## Requirement
Please, from the entries below, transcribe exactly the lines that begin at the line with "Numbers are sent" and end at the line with "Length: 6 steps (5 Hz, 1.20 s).", without the pictures.

(Records from a dataset)
Start of Block

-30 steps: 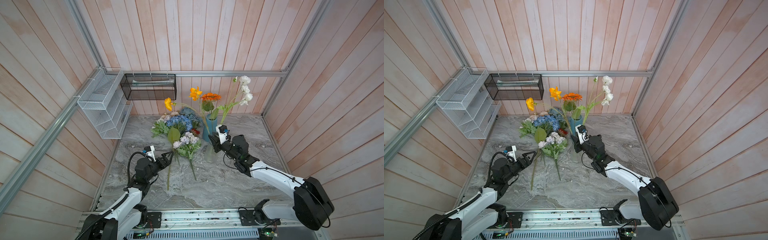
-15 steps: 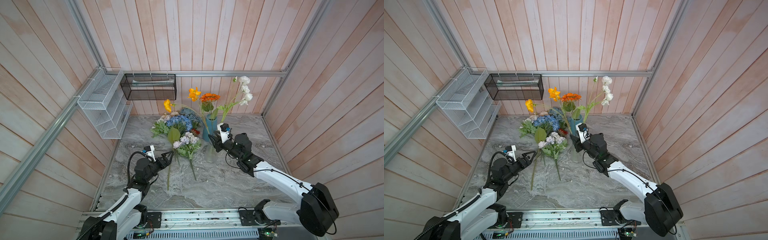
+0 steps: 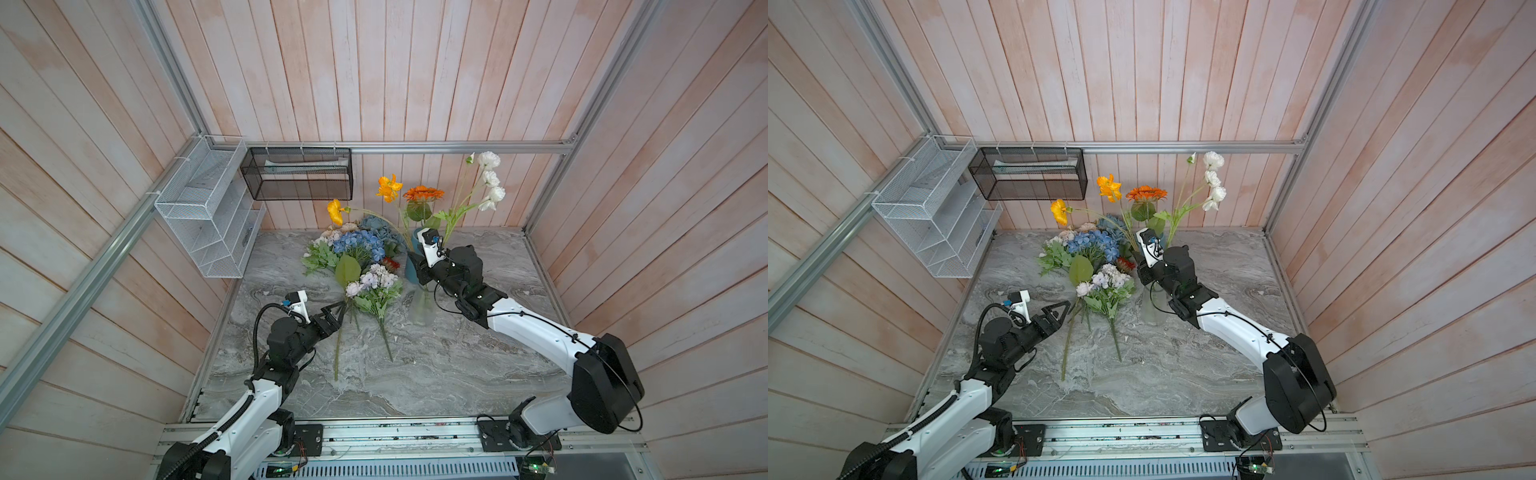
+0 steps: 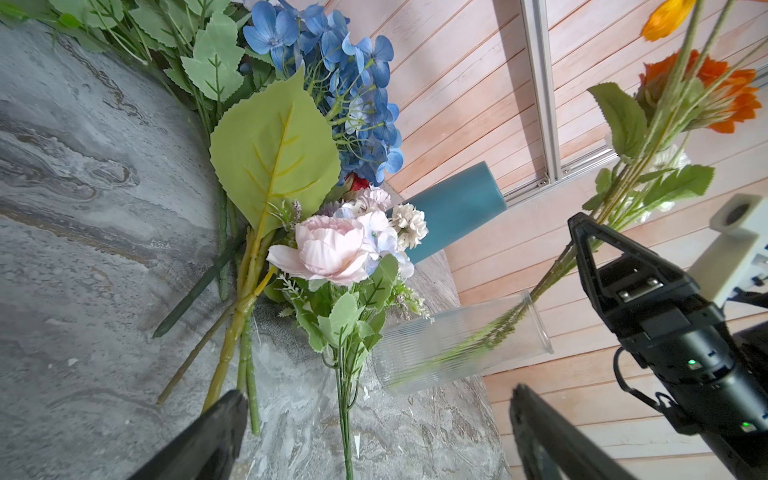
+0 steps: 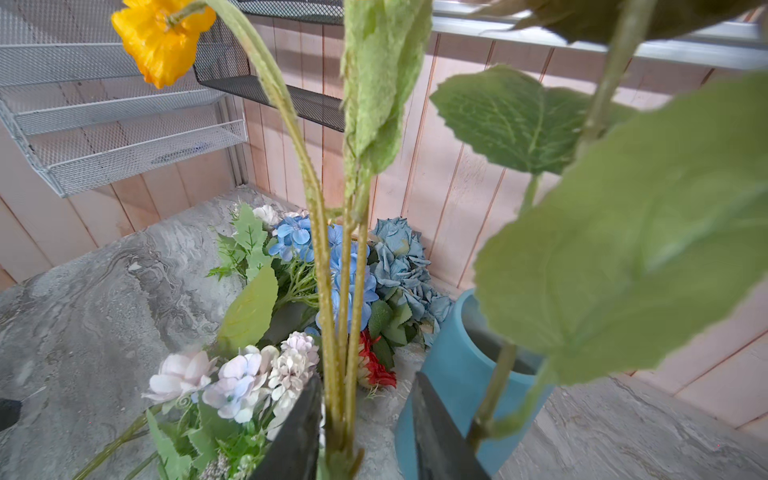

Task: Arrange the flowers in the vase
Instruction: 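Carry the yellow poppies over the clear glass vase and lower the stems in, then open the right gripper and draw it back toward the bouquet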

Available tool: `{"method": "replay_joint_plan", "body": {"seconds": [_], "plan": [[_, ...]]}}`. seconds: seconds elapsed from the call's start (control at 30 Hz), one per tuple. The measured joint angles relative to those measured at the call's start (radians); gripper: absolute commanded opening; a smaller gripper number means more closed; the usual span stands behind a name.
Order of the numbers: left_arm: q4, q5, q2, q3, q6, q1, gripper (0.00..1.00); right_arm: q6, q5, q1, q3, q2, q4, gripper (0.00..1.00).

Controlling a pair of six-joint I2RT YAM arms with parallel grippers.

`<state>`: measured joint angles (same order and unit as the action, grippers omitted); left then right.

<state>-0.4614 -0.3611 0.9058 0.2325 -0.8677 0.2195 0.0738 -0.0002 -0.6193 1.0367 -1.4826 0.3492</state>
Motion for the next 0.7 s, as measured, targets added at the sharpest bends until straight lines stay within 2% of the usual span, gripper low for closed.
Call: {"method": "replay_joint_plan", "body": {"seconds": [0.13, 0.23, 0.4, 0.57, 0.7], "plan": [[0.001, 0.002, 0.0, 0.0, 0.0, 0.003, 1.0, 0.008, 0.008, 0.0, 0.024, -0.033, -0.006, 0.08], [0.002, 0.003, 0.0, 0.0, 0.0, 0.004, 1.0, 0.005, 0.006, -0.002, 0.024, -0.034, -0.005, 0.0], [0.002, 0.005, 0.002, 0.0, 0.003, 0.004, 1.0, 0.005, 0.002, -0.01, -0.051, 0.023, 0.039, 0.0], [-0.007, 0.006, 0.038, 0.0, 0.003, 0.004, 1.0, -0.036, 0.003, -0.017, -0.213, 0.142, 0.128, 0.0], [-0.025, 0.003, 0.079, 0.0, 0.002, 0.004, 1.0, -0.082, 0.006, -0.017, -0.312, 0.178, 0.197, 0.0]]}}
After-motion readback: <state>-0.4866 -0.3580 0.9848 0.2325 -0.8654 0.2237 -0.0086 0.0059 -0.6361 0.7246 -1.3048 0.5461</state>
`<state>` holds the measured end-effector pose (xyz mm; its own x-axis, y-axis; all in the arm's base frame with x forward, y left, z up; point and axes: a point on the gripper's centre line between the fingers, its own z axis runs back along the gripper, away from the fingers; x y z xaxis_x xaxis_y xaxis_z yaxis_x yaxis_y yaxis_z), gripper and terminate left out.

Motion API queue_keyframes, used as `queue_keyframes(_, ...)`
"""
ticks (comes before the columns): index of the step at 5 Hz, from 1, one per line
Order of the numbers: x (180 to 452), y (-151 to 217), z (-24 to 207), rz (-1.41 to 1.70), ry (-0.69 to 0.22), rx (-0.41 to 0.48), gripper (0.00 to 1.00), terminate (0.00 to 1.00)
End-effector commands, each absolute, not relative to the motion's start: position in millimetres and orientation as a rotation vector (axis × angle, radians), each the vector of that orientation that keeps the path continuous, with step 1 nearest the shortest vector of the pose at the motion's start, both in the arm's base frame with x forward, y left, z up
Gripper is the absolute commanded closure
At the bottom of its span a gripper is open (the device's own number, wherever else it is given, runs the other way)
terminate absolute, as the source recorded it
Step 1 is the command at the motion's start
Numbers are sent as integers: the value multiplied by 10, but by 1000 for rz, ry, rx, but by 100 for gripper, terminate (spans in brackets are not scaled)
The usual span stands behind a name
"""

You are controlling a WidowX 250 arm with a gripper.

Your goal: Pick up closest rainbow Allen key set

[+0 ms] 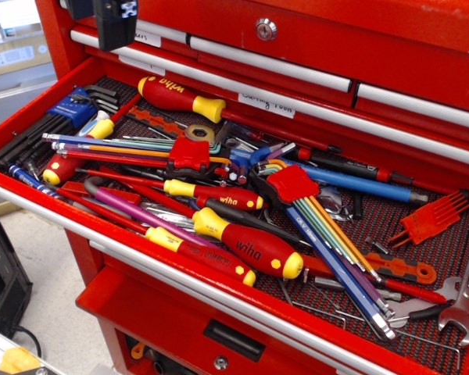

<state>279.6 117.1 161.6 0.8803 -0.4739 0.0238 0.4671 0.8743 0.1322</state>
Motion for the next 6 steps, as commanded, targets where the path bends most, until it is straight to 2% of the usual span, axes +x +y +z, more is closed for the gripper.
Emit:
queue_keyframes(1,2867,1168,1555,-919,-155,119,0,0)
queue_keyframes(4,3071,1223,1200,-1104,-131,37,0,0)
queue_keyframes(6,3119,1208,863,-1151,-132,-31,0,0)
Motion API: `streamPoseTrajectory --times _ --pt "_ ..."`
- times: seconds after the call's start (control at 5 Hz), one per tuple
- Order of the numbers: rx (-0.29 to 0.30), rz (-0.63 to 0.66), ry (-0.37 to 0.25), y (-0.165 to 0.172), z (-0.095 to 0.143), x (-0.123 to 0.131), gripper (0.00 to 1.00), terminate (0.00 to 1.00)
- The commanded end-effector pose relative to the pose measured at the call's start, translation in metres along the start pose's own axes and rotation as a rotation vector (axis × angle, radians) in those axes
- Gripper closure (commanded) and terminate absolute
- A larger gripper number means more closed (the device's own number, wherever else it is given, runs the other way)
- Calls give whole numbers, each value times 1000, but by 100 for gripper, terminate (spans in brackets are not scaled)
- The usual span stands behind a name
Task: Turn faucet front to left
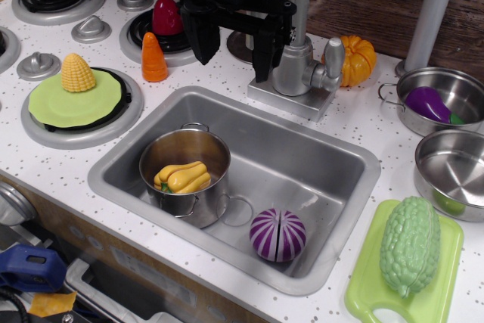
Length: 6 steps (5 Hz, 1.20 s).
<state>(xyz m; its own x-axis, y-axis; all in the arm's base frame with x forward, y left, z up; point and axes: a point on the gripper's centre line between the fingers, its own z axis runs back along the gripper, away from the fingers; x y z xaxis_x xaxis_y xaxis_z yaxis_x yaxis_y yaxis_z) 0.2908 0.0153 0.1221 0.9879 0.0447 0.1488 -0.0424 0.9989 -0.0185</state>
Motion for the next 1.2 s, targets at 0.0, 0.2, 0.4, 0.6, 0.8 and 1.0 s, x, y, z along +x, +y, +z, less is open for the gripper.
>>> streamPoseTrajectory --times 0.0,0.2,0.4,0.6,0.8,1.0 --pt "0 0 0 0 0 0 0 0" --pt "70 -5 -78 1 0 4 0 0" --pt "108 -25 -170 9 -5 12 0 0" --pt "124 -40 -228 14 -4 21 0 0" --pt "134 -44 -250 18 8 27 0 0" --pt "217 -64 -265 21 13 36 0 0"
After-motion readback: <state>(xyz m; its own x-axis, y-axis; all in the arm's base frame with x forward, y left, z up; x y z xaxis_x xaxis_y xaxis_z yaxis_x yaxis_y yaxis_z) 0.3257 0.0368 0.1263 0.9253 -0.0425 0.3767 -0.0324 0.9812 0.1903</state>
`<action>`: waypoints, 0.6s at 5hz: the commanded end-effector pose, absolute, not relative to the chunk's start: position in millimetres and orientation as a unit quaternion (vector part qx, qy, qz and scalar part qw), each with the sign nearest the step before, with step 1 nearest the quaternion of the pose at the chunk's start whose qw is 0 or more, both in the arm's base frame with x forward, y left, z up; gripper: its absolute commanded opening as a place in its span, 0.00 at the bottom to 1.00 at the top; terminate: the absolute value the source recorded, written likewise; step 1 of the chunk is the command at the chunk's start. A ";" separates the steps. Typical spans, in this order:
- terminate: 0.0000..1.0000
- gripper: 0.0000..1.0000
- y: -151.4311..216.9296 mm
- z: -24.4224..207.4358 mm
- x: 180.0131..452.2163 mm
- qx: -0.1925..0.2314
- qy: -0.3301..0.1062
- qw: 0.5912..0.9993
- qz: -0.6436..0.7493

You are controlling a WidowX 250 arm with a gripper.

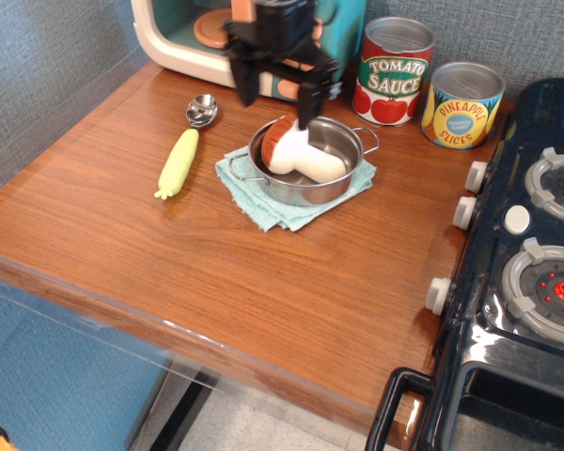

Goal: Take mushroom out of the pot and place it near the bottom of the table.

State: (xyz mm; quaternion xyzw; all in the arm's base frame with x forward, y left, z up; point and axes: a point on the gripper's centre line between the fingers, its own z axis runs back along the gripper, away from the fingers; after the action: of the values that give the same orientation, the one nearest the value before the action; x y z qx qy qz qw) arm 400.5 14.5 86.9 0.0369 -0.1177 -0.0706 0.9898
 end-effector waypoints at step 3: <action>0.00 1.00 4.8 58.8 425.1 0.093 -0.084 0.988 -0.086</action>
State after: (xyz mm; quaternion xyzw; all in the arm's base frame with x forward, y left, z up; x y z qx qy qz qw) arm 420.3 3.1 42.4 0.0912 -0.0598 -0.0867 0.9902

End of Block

## Answer for the task
Numbers are sent as integers: the value multiplied by 10, but by 1000 for rz, ry, rx, but by 100 for gripper, terminate (spans in brackets are not scaled)
The usual span stands behind a name
"""

You are controlling a WidowX 250 arm with a gripper.

Your goal: Pick up closest rainbow Allen key set

[+0 ms] 

<state>279.6 117.1 161.6 0.8803 -0.4739 0.0238 0.4671 0.8743 0.1322</state>
Motion for the next 6 steps, as commanded, targets where the path bends most, until it is straight to 2% of the usual span, axes +x +y +z, more is closed for the gripper.
Emit:
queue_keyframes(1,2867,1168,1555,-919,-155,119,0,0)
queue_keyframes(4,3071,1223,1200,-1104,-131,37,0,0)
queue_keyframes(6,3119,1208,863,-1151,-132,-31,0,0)
Motion API: `streamPoseTrajectory --times _ --pt "_ ..."`
- times: seconds after the call's start (control at 5 Hz), one per tuple
- Order of the numbers: rx (-0.29 to 0.30), rz (-0.63 to 0.66), ry (-0.37 to 0.25), y (-0.165 to 0.172), z (-0.095 to 0.143), x (-0.123 to 0.131), gripper (0.00 to 1.00), terminate (0.00 to 1.00)
- The commanded end-effector pose relative to the pose measured at the call's start, translation in metres along the start pose's own axes and rotation as a rotation vector (axis × angle, radians) in those axes
- Gripper closure (commanded) and terminate absolute
- A larger gripper number means more closed (the device's own number, wherever else it is given, runs the other way)
- Calls give whole numbers, each value times 1000, but by 100 for gripper, terminate (spans in brackets are not scaled)
- The usual span stands behind a name
Task: Turn faucet front to left
Length: 6 steps (5 Hz, 1.20 s).

The answer has now been finished.